## Abstract

This paper presents a method to detect and correct occurring biases in observational mean sea level pressure (MSLP) data, which was developed within the Mesoscale Alpine Climate Dataset [MESOCLIM; i.e., 3-hourly MSLP, potential and equivalent potential temperature Vienna Enhanced Resolution Analysis (VERA) analyses for a 3000 km × 3000 km area centered over the Alps during 1971–2005] project. There are many reasons for a change of a measurement site’s performance, for example, a change in the instrumentation, a slight modification of the site’s place or position, or a different way of data processing (pressure reduction). To get an estimate for these artificial influences in the data, deviations for each reporting station at each point of time were calculated, using a piecewise functional fitting approach that is based on a variational algorithm. In this algorithm first- and second-order spatial derivatives are minimized using the tested stations neighbor stations and furthermore their neighbors. The resulting time series of deviations for each station were then tested with a “standard normal homogeneity test” to detect changes in the mean deviation. With the knowledge of these “break points,” bias-correction estimates for each station were calculated. These correction estimates are constant between the detected break points because the method does not detect different slopes in trends. Application of these correction estimates yields in smoother fields and a more homogenous distribution of trends.

## 1. Introduction

Since more long-term observations are available every year, quality control and bias correction are becoming increasingly important. On the one hand, long observation time series are used to detect climate changes; on the other hand, they can be used to validate climate model simulations (Feng et al. 2004). Therefore, robust and easy applicable techniques to control and correct meteorological observations have to be developed to meet the standards for data suggested by the World Meteorological Organization (WMO 2008).

While some data centers still consider human inspection as an important part of quality control (Shafer et al. 2000), this paper focuses on an automated method. It can be applied to huge numbers of time series, if the spatial distance of the observation sites is reasonably small compared to the scale of variations characteristic for the measured field.

Finding break points and removing artificial shifts in time series are often referred to as homogenization. Various methods to detect and correct artificial breaks in time series have been developed using metadata (Luers and Eskridge 1995; Eskridge et al. 2003) and analysis of time series (Haimberger 2007). The procedure presented here is estimating break times and bias corrections from observation time series and therefore does not need metadata.

To create a 3-hourly mean sea level pressure (MSLP) analysis dataset for a 3000 km × 3000 km domain centered over the Alps, the observational input data had to be quality controlled and bias corrected.

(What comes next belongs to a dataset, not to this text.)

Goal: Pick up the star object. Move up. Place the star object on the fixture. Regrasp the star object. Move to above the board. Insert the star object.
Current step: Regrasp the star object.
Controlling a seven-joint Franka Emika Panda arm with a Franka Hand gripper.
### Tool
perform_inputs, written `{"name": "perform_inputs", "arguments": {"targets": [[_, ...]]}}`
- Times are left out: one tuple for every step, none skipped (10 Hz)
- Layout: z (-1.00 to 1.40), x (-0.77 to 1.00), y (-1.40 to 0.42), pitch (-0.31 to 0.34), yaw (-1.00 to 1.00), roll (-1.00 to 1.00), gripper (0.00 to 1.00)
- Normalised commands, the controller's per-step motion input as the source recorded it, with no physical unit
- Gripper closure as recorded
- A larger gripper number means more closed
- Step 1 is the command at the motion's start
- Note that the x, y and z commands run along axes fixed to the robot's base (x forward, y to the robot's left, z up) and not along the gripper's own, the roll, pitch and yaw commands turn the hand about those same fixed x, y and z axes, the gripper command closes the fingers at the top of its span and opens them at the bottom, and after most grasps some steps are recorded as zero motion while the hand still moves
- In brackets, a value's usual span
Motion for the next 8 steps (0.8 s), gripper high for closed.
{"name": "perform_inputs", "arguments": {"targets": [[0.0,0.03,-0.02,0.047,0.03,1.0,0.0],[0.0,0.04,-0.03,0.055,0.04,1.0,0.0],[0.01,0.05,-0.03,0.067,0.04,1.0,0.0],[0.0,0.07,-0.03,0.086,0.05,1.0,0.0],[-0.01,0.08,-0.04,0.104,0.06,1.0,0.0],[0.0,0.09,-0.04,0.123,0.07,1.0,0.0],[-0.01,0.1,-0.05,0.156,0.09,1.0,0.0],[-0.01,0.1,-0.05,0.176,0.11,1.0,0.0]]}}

A partially biased MSLP time series would decrease the temporal consistency of the analyses, and therefore such records have to be identified. For this purpose a bias-correction scheme and a two-step quality-control procedure were developed.

There are a few eventualities that could cause a systematic error persisting over an interval longer than a few months (e.g., a change in instrumentation, a modification of the measurement site, or a different pressure reduction). The presented approach tries to detect and correct such systematic inhomogeneities.

Prior to the bias estimation, the observations were compared to the 40-yr European Centre for Medium-Range Weather Forecasts (ECMWF) Re-Analysis (ERA-40) grid points. By rejecting the observations, if the computed difference exceeded a certain threshold, the influence of gross errors was reduced.

The bias estimation was done with the help of an automated quality-control algorithm described by Steinacker (2000). This variational algorithm calculates deviations by minimizing first- and second-order spatial derivatives. These deviations were then tested for inhomogeneities using a standard normal homogeneity test (SNHT) similar to the test used by Haimberger (2007) for the Radiosonde Observation Correction using Reanalysis (RAOBCORE). With information about the breaks in these time series and the magnitude of the deviations between the breaks, a bias correction was calculated. After this bias correction, the corrected observations were checked with the quality-control algorithm again to provide a field smooth enough to be resolved by the Vienna Enhanced Resolution Analysis (VERA) tool (Steinacker et al. 1997; Bica et al. 2007).

In section 2, the origin and characteristic of the dataset that underwent the quality control is described. The methodological approach to detect breaks in the data series is given in section 3, followed by a description of a method to detect gross errors in section 4. The operational implementation of the quality control and results are discussed in section 5, and conclusions and future outlooks are presented in section 6.

## 2. The MESOCLIM dataset

The Mesoscale Alpine Climate Dataset (MESOCLIM) covers the period 1971–2005 and contains reports from over 4000 stations, ships, platforms, and buoys in Europe and the surrounding area. The data were merged from five different data archives:

Deutscher Wetterdienst (DWD): Provided data from stations in Germany.

Meteorological Archival and Retrieval System (MARS) operational data: Provided station data from all over the domain, but only from 1996 to 2005.

MARS ERA-40 data: Also provided stations from all over the domain and for the whole period.

Zentral Anstalt für Meteorologie und Geodynamik (ZAMG): Station data from Austria for the whole period.

MeteoSwiss: Swiss station data for the whole period.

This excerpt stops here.